A change in law impacting the way OBL members report suspected instances of elder abuse will become effective on Sept. 29. In addition to increasing the criminal fines and penalties for taking advantage of older adults, the definition for exploitation was expanded and bankers were added to the list of mandatory reporters in Ohio.
The definition of "exploitation" was expanded to include:
“Using in one or more transactions an older adult’s resources for monetary or personal benefit, profit or gain, when the person…exerted control over the older adult or resources without the older adult’s consent, beyond the older adult’s consent, or by deception, threat or intimidation.”
Consistent with prior law, an older adult is defined as any person 60 or older that is handicapped by the infirmities of aging or has a physical or mental impairment that prevents the person from providing for his or her own care or protection and who resides in an independent living arrangement.
Most importantly for OBL members, employees of banks, savings and loan institutions, savings banks and credit unions have been added to the long list of mandatory reporters that are required to report suspect abuse to the county department of job and family services.

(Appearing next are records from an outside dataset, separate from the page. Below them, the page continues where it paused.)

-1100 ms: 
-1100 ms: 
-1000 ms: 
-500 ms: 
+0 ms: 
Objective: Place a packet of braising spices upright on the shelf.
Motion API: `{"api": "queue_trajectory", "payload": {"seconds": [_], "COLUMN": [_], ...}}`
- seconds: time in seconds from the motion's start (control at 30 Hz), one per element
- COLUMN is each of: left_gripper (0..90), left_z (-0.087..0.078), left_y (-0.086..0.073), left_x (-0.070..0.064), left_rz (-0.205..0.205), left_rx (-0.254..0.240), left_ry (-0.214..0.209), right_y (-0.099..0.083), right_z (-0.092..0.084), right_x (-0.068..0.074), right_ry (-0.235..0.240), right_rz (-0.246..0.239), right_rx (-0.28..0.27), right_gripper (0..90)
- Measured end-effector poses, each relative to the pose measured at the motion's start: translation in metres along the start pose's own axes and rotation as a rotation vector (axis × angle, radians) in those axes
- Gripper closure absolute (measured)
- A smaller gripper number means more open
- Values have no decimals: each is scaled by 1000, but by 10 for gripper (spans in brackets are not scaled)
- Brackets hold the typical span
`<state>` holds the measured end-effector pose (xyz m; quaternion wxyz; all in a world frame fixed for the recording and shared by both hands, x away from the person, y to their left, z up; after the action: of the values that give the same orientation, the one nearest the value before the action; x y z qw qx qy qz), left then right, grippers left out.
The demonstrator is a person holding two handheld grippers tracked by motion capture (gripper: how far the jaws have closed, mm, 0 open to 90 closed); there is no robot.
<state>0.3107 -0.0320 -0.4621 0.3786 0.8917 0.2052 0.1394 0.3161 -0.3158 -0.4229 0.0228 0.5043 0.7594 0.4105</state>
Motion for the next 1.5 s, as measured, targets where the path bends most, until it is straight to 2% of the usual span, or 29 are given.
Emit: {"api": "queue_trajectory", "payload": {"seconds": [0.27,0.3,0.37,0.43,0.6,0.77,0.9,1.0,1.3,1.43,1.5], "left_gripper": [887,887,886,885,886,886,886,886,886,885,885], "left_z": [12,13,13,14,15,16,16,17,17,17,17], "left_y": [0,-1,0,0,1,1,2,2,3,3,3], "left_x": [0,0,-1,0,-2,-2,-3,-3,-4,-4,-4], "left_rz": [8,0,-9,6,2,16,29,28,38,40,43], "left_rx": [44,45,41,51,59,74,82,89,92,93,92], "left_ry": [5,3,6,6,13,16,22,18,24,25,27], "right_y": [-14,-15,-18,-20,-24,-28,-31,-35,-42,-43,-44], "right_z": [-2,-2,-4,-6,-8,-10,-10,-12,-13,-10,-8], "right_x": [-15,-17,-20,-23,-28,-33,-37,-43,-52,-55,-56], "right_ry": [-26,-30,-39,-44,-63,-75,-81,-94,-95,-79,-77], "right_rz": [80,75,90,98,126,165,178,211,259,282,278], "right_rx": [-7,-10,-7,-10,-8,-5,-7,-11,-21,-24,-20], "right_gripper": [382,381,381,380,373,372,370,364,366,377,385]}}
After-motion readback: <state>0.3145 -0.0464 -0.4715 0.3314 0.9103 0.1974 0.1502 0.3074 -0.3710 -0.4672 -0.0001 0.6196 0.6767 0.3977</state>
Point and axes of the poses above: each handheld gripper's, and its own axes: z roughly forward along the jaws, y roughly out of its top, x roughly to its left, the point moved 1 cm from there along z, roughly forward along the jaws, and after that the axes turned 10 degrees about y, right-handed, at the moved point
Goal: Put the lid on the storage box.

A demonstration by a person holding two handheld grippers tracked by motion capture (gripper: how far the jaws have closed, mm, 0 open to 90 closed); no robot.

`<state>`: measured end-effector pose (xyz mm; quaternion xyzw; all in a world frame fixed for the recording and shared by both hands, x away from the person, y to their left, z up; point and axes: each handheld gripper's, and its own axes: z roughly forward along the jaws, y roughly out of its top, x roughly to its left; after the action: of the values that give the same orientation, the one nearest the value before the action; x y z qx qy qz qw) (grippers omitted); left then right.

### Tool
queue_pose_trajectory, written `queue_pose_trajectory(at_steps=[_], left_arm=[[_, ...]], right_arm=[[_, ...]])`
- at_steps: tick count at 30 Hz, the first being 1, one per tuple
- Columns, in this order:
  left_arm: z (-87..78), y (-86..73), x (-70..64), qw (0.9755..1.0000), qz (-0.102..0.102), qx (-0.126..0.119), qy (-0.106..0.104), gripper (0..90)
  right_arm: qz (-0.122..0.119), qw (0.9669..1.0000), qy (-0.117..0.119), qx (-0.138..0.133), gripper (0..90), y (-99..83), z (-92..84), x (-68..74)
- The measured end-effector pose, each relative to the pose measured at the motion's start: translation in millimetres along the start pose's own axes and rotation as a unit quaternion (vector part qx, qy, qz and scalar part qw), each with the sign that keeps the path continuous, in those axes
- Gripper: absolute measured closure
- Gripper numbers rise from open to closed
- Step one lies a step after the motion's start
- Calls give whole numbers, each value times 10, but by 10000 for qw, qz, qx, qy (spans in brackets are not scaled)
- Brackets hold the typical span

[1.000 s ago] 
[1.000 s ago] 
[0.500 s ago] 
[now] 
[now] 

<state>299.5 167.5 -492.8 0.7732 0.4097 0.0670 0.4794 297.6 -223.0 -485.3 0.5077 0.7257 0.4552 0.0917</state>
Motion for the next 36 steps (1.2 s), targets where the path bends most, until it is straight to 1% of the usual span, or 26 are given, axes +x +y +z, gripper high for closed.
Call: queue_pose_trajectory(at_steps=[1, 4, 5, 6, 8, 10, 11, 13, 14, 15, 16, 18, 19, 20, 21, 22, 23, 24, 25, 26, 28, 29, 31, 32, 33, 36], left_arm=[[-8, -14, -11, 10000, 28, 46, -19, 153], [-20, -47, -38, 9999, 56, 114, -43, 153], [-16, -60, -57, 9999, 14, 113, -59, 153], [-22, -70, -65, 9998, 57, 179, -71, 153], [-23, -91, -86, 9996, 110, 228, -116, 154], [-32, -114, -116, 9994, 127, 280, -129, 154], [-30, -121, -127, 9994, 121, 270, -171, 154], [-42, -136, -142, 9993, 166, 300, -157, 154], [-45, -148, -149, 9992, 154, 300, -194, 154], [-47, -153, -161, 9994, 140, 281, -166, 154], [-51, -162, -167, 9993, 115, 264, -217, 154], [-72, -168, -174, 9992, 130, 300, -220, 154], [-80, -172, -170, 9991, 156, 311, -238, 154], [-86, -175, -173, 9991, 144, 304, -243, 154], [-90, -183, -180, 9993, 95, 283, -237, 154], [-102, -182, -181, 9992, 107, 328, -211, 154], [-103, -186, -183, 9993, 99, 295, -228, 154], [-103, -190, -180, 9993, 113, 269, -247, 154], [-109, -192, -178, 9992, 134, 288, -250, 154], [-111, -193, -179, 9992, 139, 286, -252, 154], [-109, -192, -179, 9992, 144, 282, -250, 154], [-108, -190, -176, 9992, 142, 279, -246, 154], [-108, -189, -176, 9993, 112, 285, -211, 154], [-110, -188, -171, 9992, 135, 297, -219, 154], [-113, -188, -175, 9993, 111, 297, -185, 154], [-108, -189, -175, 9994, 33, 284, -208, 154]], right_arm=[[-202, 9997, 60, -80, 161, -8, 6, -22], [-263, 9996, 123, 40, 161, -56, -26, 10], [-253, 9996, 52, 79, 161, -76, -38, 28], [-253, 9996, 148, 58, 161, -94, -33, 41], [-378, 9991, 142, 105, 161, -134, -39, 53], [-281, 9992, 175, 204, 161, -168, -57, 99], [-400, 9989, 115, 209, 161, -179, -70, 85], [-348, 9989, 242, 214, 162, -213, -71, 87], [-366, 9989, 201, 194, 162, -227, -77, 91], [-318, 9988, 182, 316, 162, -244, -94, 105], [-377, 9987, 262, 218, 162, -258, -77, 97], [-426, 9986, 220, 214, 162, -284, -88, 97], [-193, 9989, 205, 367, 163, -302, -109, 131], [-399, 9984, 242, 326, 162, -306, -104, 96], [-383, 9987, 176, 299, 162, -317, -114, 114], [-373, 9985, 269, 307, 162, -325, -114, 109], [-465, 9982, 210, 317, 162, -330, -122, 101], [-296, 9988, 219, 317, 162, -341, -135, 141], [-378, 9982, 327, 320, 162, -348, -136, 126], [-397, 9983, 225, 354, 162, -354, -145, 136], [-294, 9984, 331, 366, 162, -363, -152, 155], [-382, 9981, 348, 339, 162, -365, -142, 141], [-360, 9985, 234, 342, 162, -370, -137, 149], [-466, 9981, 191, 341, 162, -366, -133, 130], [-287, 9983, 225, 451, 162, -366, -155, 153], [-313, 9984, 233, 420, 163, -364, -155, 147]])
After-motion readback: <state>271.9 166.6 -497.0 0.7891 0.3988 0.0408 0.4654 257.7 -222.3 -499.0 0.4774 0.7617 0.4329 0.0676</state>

"The topic of elder abuse is important to policymakers so we have not heard the last of this issue," commented OBL General Counsel Jeff Quayle. "Still pending in the Ohio General Assembly is SB 158 that puts a greater burden on the Director of Aging, the Director of Commerce, the Director of Job and Family Services, and the Attorney General to develop best practices and standards for preventing elder fraud and financial exploitation, as opposed to the banking industry. The OBL will be actively involved in advocating for that bill"s passage before the end of the year. "
"We are aware the vast majority of our members are already in compliance on this issue," Quayle added.